Friday, March 15, 2013

A Downside to Songwriting?

For the past week I've been spending a lot of time thinking and writing about Death Cab for Cutie's fourth album Transatlanticism because I'm working on a piece about its ten-year anniversary. While researching, I found an article in Spin where frontman Ben Gibbard talked about getting sober. What really struck me is how he lumped in the emotionally-draining processes of writing songs with the self-destructive habit of drinking. He went as far to say "Once you realize that a positive act [getting sober] helps to balance out the negative act of being a writer, you become a more balanced person emotionally."

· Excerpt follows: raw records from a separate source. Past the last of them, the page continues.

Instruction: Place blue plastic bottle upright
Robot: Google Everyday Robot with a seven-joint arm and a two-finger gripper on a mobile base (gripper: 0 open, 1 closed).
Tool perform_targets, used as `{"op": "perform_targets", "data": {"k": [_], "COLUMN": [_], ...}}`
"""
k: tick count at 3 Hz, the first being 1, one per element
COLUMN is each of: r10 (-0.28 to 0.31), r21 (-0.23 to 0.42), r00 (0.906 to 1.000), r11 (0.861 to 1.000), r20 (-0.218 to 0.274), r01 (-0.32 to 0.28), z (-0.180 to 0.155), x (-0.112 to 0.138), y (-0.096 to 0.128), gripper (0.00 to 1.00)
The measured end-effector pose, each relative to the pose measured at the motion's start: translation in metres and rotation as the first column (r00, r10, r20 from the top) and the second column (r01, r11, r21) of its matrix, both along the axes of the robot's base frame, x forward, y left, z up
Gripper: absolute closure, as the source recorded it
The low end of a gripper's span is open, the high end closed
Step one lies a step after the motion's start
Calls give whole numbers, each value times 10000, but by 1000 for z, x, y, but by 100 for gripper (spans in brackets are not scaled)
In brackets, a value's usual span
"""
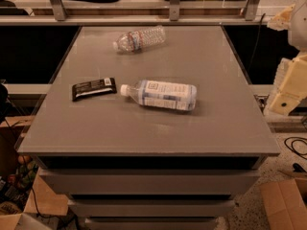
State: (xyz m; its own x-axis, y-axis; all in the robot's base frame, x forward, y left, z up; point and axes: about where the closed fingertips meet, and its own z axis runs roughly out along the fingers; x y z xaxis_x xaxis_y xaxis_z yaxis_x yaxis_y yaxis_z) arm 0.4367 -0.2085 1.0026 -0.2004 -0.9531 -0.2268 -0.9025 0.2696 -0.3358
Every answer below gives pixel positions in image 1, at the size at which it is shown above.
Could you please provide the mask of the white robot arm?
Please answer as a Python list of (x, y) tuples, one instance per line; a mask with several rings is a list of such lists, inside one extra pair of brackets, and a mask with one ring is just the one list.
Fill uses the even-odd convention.
[(298, 49), (292, 59), (282, 58), (277, 66), (266, 113), (288, 116), (307, 98), (307, 0), (297, 0), (276, 14), (268, 28), (288, 32), (288, 43)]

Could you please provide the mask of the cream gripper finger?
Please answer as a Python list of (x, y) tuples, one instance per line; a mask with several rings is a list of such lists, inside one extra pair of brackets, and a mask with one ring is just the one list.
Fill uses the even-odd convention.
[(307, 55), (282, 58), (266, 104), (266, 114), (289, 115), (307, 97)]
[(276, 31), (288, 30), (290, 28), (291, 14), (295, 5), (288, 6), (277, 13), (267, 24), (267, 27)]

I've talked to a lot of songwriters of the past few years, and I've never heard any of them describe their trade as something negative. Gibbard's quote really fascinated me because most of the time writing is framed anything from a love of storytelling, to therapy, to straight up catharsis. Though, Gibbard's words did bring to mind a George Sands quote I wrote down some time ago: "The writer's trade is a violent, almost indestructible passion. Once it has entered a poor head, nothing can stop it." While I've never written a song, I've written a lot of other things ranging from fiction to lengthy non-fiction features. Weirdly, I've always liked the idea of there being something slightly sinister about writing because it's hard not to wonder how anything that requires so much stress, anxiety, and emotional output could be remotely healthy.

Anyhoodle, I thought this was something worth pondering. Obviously, no, songwriting is not unhealthy. I hope.